3. La ‘ventanilla única’

El servicio brindado a los clientes en Kiambu es realmente de alta calidad e incluso más completo que en mi clínica en Londres.

La idea es que sea una ‘ventanilla única’, lo que significa que todas las necesidades de atención médica se satisfacen bajo un mismo techo.

Esto incluye el tratamiento del VIH, la hepatitis, la tuberculosis (TB), la desnutrición y cualquier otro problema de salud física (a nivel de atención primaria de la salud), así como la salud mental y el apoyo psicosocial. Contamos con un equipo completo de trabajadores y trabajadoras sociales, consejeros en adicciones y un oficial clínico especializado en psiquiatría. Hay sesiones de asesoramiento individual, sesiones grupales y revisiones periódicas de salud mental.

 

Parte derecha del mural de la clínica de superación de la adicción a la heroína

4. Con mucha experiencia

El equipo de promoción de la salud está compuesto en gran parte por algunos educadores y educadoras muy dedicados y ofrece sesiones educativas regulares sobre una variedad de temas de atención médica relevantes para nuestros pacientes. Estos educadores tienen su propia experiencia personal de adicción a la heroína y son los que dan la bienvenida a los pacientes a la clínica, los ayudan a navegar por el sistema y les ofrecen apoyo y aliento.

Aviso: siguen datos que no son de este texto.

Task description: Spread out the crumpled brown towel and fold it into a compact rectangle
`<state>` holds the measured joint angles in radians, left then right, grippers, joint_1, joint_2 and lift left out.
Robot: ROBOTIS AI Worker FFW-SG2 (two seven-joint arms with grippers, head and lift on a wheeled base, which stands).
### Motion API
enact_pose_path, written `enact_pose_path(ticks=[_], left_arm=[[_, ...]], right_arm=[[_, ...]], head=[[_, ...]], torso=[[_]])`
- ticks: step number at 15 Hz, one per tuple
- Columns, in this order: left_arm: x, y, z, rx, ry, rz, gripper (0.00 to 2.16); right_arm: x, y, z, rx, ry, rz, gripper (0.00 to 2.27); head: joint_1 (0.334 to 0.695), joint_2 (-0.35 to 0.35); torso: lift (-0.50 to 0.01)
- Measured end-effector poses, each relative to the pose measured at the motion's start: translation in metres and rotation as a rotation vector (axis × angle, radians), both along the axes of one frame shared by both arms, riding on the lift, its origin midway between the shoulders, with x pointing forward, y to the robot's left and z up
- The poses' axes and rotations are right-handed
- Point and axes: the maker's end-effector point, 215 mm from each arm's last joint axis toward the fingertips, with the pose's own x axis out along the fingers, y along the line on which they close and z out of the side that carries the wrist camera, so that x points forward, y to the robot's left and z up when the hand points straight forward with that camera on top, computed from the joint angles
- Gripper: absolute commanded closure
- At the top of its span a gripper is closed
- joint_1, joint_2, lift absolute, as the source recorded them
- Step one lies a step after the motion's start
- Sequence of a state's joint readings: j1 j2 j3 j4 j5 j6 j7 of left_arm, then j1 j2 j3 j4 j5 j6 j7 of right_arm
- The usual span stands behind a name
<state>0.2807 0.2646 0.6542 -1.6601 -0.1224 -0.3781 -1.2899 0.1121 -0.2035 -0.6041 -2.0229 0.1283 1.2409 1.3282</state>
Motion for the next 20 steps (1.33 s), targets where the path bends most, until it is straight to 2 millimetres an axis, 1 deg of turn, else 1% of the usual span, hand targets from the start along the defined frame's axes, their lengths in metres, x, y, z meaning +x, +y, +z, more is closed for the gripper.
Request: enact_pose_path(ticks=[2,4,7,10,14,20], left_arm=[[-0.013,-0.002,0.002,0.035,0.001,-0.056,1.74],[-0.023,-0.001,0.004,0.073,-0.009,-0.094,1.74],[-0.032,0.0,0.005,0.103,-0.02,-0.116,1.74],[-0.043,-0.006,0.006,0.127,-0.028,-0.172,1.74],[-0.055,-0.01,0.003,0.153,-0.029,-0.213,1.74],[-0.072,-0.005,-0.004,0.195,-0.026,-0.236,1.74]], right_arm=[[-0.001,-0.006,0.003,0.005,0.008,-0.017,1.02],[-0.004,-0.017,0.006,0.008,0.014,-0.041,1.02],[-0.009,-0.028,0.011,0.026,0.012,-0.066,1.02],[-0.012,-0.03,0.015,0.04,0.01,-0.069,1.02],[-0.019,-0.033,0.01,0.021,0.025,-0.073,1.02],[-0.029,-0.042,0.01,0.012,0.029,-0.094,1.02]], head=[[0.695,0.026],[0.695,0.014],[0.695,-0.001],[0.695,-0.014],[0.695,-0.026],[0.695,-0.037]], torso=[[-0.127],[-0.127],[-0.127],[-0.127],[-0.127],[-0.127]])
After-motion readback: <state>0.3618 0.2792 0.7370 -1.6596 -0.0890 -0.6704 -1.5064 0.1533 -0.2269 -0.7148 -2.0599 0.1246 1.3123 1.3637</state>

El papel de los usuarios del servicio en el funcionamiento de la clínica en Londres no fue ni de lejos tan prominente, y creo que podemos aprender mucho de este modelo.

 

Impresionada y honrada

Como psiquiatra, pasaba gran parte del tiempo en la sala de salud mental de la clínica, apoyando a mi colega keniana, Gladys, la psiquiatra oficial de la clínica.

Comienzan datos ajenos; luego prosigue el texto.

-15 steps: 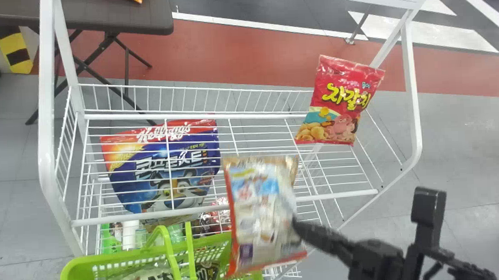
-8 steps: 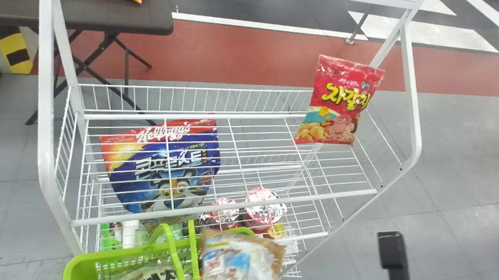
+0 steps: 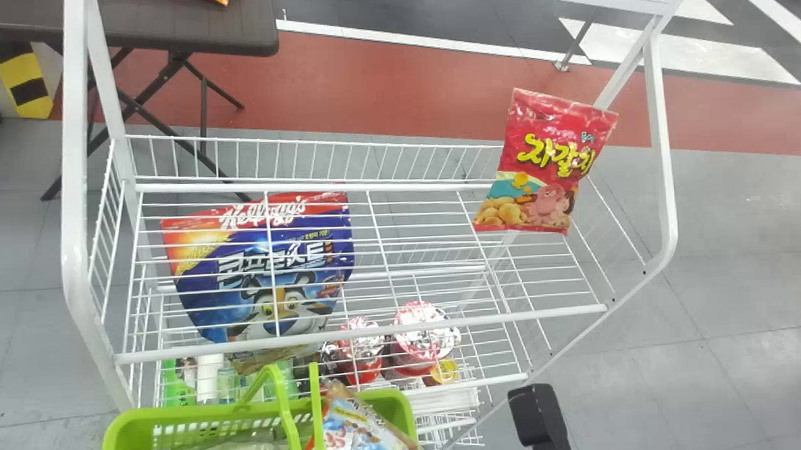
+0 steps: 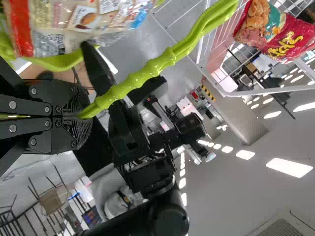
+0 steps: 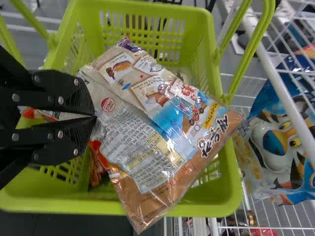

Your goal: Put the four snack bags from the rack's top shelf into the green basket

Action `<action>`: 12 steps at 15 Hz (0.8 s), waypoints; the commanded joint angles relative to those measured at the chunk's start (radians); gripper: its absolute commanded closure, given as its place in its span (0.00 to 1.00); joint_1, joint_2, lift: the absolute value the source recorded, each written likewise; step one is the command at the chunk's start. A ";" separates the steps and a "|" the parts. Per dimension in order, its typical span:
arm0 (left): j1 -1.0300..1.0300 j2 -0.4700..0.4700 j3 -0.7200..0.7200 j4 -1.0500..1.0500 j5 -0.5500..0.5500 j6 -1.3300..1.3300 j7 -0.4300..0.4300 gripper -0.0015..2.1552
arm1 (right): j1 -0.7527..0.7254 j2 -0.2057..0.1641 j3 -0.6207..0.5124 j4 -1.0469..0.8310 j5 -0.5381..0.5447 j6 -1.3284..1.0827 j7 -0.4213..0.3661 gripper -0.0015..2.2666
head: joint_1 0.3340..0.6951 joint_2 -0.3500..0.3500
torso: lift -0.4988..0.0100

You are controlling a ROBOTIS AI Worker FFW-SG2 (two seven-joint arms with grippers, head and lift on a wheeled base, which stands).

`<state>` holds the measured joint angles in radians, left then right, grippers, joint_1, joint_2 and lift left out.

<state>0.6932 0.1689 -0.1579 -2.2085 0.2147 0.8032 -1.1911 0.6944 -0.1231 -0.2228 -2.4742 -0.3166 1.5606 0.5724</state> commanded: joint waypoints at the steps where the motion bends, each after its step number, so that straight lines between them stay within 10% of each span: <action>1: -0.004 -0.002 -0.002 0.003 0.000 0.000 0.002 0.82 | -0.001 -0.029 0.003 -0.005 0.010 0.012 0.052 0.00 | 1.00 0.00 | 0.98; 7: -0.007 -0.003 -0.009 0.006 -0.012 0.003 0.004 0.82 | 0.025 0.005 -0.115 -0.018 -0.167 -0.033 0.176 0.03 | 1.00 0.00 | 0.98; 12: -0.004 -0.005 -0.011 0.003 -0.012 0.000 0.004 0.82 | 0.004 0.011 -0.130 -0.109 -0.065 0.012 0.150 0.03 | 1.00 0.00 | 0.98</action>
<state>0.6901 0.1651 -0.1674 -2.2056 0.2024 0.8033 -1.1884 0.6987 -0.1118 -0.3514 -2.5789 -0.3830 1.5661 0.7122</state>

Además de brindar atención médica primaria y ajustar las dosis de metadona, revisa la salud mental de cada cliente cada tres meses y brinda tratamiento psiquiátrico y seguimiento para los clientes con enfermedades mentales coexistentes.

Como psiquiatra, el papel de Gladys se centra en la medicación, pero siempre les da a los pacientes tiempo para hablar, escuchar sus inquietudes y apoyarles. Tiene un verdadero talento para conectar con estos clientes, que viven vidas muy diferentes, pero la buscan, diciendo que se sienten comprendidos por ella. La cantidad de pacientes que reciben medicación psiquiátrica en la clínica es inusualmente baja, y siento que Gladys y el equipo de consejeros de adicciones merecen mucho crédito por esto.

Dejé mi asignación sintiéndome impresionada por este servicio integral y centrado en la persona que el equipo está brindando, así como también con humildad por parte de los clientes y su determinación de cruzar de izquierda a derecha el mural de adicciones.